Records from a data source
= = = = =
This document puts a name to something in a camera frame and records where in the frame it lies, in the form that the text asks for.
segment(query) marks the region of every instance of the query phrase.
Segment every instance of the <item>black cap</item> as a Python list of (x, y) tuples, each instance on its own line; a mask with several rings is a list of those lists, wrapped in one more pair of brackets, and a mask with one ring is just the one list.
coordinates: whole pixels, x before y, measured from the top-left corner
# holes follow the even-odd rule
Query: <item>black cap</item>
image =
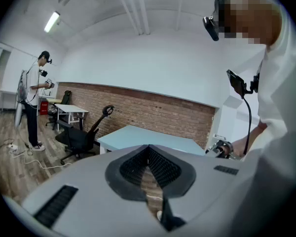
[(49, 52), (47, 52), (47, 51), (43, 51), (43, 52), (40, 54), (40, 56), (38, 57), (38, 59), (40, 59), (40, 58), (43, 57), (43, 56), (45, 56), (47, 62), (50, 62), (50, 61), (49, 61)]

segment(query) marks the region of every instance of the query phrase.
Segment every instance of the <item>chair armrest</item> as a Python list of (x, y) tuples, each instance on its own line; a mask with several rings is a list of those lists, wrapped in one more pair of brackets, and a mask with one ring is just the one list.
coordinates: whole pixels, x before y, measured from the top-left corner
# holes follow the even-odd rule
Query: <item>chair armrest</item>
[(83, 117), (81, 114), (75, 114), (74, 117), (85, 120), (85, 117)]
[(73, 128), (72, 124), (68, 124), (66, 122), (63, 122), (62, 120), (57, 120), (57, 123), (60, 124), (63, 128)]

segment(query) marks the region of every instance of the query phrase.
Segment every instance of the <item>light blue table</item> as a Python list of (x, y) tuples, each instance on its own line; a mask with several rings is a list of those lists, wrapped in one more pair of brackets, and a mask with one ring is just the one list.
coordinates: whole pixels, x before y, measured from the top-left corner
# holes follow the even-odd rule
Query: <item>light blue table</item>
[(205, 151), (192, 139), (181, 138), (128, 125), (98, 139), (100, 154), (143, 144), (162, 145), (183, 152), (204, 156)]

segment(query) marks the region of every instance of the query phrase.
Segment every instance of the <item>wooden floor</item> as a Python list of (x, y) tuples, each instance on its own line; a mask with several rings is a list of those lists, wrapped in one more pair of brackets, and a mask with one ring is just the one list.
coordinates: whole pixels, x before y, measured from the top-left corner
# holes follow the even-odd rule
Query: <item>wooden floor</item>
[[(47, 116), (38, 117), (38, 140), (45, 145), (46, 149), (43, 152), (34, 152), (32, 156), (26, 154), (26, 162), (37, 159), (43, 167), (61, 166), (60, 158), (66, 155), (65, 146), (55, 140), (58, 132), (53, 131), (51, 125), (46, 127), (46, 122)], [(70, 166), (42, 169), (38, 162), (24, 164), (25, 156), (13, 158), (4, 143), (8, 144), (14, 139), (13, 144), (19, 146), (20, 152), (26, 152), (27, 148), (22, 141), (23, 139), (28, 143), (27, 119), (25, 116), (22, 118), (19, 130), (20, 134), (16, 134), (14, 113), (8, 112), (0, 115), (0, 146), (2, 146), (0, 147), (0, 192), (13, 198), (18, 203), (52, 175)], [(96, 154), (100, 153), (97, 146), (93, 150)], [(65, 160), (65, 163), (73, 163), (76, 160), (75, 157), (70, 157)], [(162, 190), (148, 167), (143, 176), (141, 187), (147, 194), (148, 208), (156, 216), (157, 211), (162, 210)]]

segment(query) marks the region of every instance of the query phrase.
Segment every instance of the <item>black pants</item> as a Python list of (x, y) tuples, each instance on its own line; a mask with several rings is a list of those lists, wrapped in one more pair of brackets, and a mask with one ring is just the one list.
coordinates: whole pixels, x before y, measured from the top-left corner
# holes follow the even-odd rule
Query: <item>black pants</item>
[(29, 142), (33, 147), (37, 145), (37, 105), (24, 103), (26, 117), (28, 118)]

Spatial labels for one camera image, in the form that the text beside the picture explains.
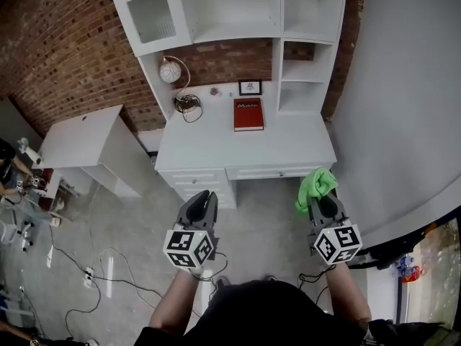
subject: power strip
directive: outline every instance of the power strip
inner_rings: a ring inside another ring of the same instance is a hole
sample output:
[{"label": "power strip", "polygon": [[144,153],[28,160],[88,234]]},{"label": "power strip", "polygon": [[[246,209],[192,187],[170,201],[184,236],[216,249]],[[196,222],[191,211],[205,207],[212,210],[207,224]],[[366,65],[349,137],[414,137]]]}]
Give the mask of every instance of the power strip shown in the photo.
[{"label": "power strip", "polygon": [[93,276],[94,276],[94,271],[90,267],[86,267],[86,272],[89,274],[85,274],[84,276],[84,286],[86,288],[93,288]]}]

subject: black cable
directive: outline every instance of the black cable
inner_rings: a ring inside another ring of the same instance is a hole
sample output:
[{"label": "black cable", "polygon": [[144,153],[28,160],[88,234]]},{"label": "black cable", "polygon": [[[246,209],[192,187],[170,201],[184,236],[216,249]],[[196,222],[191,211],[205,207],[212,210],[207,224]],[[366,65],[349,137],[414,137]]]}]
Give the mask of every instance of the black cable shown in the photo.
[{"label": "black cable", "polygon": [[[200,115],[198,116],[197,119],[193,120],[192,122],[189,122],[186,117],[185,117],[185,113],[187,113],[187,110],[188,109],[183,109],[182,108],[182,104],[186,103],[186,102],[196,102],[197,103],[197,106],[200,108]],[[193,123],[193,122],[197,122],[203,115],[203,107],[202,107],[202,102],[200,101],[200,99],[195,96],[195,95],[192,95],[192,94],[189,94],[189,95],[184,95],[181,99],[174,99],[174,108],[176,109],[177,112],[180,112],[182,114],[182,117],[184,118],[184,121],[186,123]]]},{"label": "black cable", "polygon": [[216,293],[216,291],[218,290],[218,287],[216,286],[216,283],[214,281],[214,277],[216,277],[218,274],[224,272],[224,270],[228,267],[229,265],[229,261],[228,261],[228,257],[226,254],[223,254],[222,252],[216,252],[216,254],[218,255],[222,255],[225,257],[225,265],[224,265],[224,268],[221,269],[221,270],[218,270],[214,275],[211,275],[210,277],[206,277],[206,278],[203,278],[203,277],[197,277],[195,274],[193,274],[192,272],[190,272],[190,274],[192,274],[195,278],[197,278],[200,282],[209,282],[212,284],[213,286],[213,291],[210,293],[210,295],[208,296],[208,303],[211,302],[211,298],[213,297],[213,295]]},{"label": "black cable", "polygon": [[326,286],[322,291],[320,291],[320,293],[318,294],[317,296],[317,300],[315,300],[315,304],[317,305],[318,303],[318,300],[320,299],[320,296],[322,296],[322,293],[324,292],[324,290],[326,290],[328,288],[328,286]]},{"label": "black cable", "polygon": [[10,204],[12,205],[18,205],[21,203],[22,201],[22,194],[19,194],[19,201],[17,203],[15,203],[14,201],[12,201],[10,198],[8,198],[6,195],[2,195],[3,198],[5,198],[6,201],[8,201]]},{"label": "black cable", "polygon": [[[128,285],[131,285],[135,288],[138,288],[140,290],[144,290],[144,291],[148,291],[148,292],[154,292],[158,297],[160,298],[164,298],[159,292],[157,292],[156,290],[151,290],[150,288],[144,288],[144,287],[141,287],[139,285],[135,285],[134,283],[131,283],[130,281],[128,280],[110,280],[109,278],[103,278],[103,277],[97,277],[97,276],[94,276],[94,275],[91,275],[90,273],[88,273],[85,269],[83,269],[80,264],[73,258],[71,257],[67,252],[65,252],[64,250],[62,249],[59,249],[58,247],[55,246],[55,240],[54,240],[54,235],[53,235],[53,230],[51,229],[51,226],[50,226],[50,233],[51,233],[51,242],[52,242],[52,245],[54,247],[55,250],[59,251],[59,252],[62,252],[67,258],[69,258],[76,266],[78,269],[80,269],[84,274],[86,275],[90,275],[92,276],[94,279],[98,279],[98,280],[106,280],[108,282],[123,282],[123,283],[127,283]],[[195,310],[192,310],[192,313],[194,313],[196,316],[198,316],[200,318],[200,315],[195,311]]]},{"label": "black cable", "polygon": [[98,298],[98,302],[96,304],[96,306],[92,309],[92,310],[89,310],[89,311],[84,311],[84,310],[78,310],[78,309],[71,309],[69,310],[67,313],[66,313],[66,316],[64,317],[64,321],[66,322],[66,328],[67,328],[67,332],[70,334],[70,336],[73,338],[73,334],[71,333],[71,330],[69,329],[69,325],[68,325],[68,322],[67,322],[67,317],[68,315],[72,312],[72,311],[75,311],[76,313],[81,313],[81,314],[90,314],[92,313],[93,311],[95,311],[98,306],[99,306],[99,303],[101,302],[101,290],[99,289],[99,286],[96,284],[96,282],[94,282],[91,278],[88,278],[91,282],[94,283],[94,285],[96,286],[97,290],[98,290],[98,294],[99,294],[99,298]]},{"label": "black cable", "polygon": [[330,267],[328,267],[327,269],[325,269],[317,275],[300,273],[297,277],[297,287],[301,290],[303,288],[304,283],[315,283],[319,281],[322,278],[322,275],[329,272],[330,270],[333,270],[334,268],[336,268],[336,264],[331,265]]},{"label": "black cable", "polygon": [[22,293],[24,294],[24,297],[27,299],[27,301],[29,301],[30,307],[32,308],[32,312],[34,313],[35,322],[40,327],[40,331],[42,332],[43,336],[45,336],[45,338],[49,340],[50,338],[49,336],[46,335],[45,331],[43,330],[42,322],[40,321],[40,318],[38,317],[38,313],[37,313],[37,310],[35,310],[34,304],[31,302],[29,296],[26,294],[26,291],[22,291]]}]

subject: person's arm
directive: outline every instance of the person's arm
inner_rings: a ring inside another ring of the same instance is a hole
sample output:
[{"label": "person's arm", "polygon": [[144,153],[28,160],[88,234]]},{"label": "person's arm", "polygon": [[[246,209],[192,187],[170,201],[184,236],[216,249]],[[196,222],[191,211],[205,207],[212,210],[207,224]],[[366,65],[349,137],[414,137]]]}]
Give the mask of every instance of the person's arm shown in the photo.
[{"label": "person's arm", "polygon": [[368,302],[354,282],[345,262],[326,272],[334,314],[347,321],[364,323],[372,320]]},{"label": "person's arm", "polygon": [[22,173],[24,173],[27,177],[34,177],[32,171],[27,168],[26,164],[24,164],[17,155],[12,159],[13,164],[18,168]]},{"label": "person's arm", "polygon": [[178,270],[164,298],[153,311],[149,326],[176,337],[184,335],[198,284],[199,280],[192,274]]},{"label": "person's arm", "polygon": [[20,337],[20,338],[22,338],[24,340],[29,341],[29,342],[33,340],[33,338],[29,334],[27,334],[27,333],[23,332],[21,329],[13,327],[12,325],[10,325],[8,323],[5,323],[4,321],[1,321],[1,320],[0,320],[0,332],[12,333],[15,336],[18,336],[18,337]]},{"label": "person's arm", "polygon": [[17,194],[17,189],[15,188],[5,188],[2,183],[0,182],[0,195],[3,196],[10,196]]}]

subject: person
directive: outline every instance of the person
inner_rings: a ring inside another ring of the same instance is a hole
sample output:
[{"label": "person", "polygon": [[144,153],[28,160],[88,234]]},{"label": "person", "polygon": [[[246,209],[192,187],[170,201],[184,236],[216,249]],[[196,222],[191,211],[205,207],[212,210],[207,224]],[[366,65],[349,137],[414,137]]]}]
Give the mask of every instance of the person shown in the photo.
[{"label": "person", "polygon": [[14,148],[0,138],[0,195],[17,194],[17,181],[24,185],[33,177],[32,171],[19,159]]},{"label": "person", "polygon": [[80,343],[74,341],[51,341],[42,340],[24,329],[12,326],[4,320],[0,320],[0,345],[14,345],[14,346],[97,346],[96,341],[89,340],[87,343]]},{"label": "person", "polygon": [[360,345],[367,333],[371,312],[349,268],[339,263],[325,272],[334,315],[317,307],[301,290],[278,280],[255,280],[224,285],[197,325],[186,334],[199,279],[179,270],[166,295],[154,310],[148,327],[135,346],[192,342],[222,342],[238,345],[300,341],[309,345]]},{"label": "person", "polygon": [[29,193],[29,198],[22,198],[17,190],[17,182],[22,181],[24,190],[34,177],[32,171],[19,159],[14,148],[0,138],[0,197],[8,199],[17,211],[35,219],[37,222],[51,223],[53,216],[43,211],[37,204],[39,196]]}]

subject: green cloth
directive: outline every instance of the green cloth
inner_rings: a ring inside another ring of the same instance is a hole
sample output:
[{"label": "green cloth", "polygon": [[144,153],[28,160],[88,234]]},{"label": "green cloth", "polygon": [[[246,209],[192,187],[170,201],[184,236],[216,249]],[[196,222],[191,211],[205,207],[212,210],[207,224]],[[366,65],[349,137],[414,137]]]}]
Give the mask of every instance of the green cloth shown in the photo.
[{"label": "green cloth", "polygon": [[297,211],[307,214],[309,211],[308,197],[321,198],[336,187],[338,187],[338,182],[329,170],[318,168],[311,172],[303,179],[300,190],[297,193],[295,203]]}]

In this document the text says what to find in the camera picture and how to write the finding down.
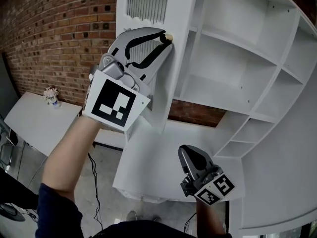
= = = = =
_EXERCISE OBJECTIVE:_ Wherever the string "lists" is found in the entries, copy the line it sits in.

_EXERCISE RESULT:_
Segment every instance of the <item>black cap</item> as a Python list of (x, y) tuples, each instance on its own line; a mask with several rings is a list of those lists, wrapped in one more pair of brackets, and a mask with one ring is just the one list.
Segment every instance of the <item>chair armrest</item> as a Python list of (x, y) tuples, each instance on its own line; a mask with several rings is a list of those lists, wrapped in one more pair of brackets, and a mask with one ring is just the one list.
Segment every instance of the <item>light blue table</item> as a Python list of (x, y) tuples, each instance on its own line; a mask with several rings is a list of those lists, wrapped in one more pair of brackets, and a mask with one ring is just the one list.
Segment every instance of the <item>wooden floor</item> as a Python list of (x, y) tuples, each instance on its own line; a mask with several rings is a list of those lists, wrapped in one more pair of brackets, and a mask with one ring is just the one list.
Segment every instance of the <item>black pants</item> as a Python list of (x, y) tuples, each instance on its own line; a mask with several rings is a list of those lists, wrapped in one more pair of brackets, and a mask with one ring is just the one list.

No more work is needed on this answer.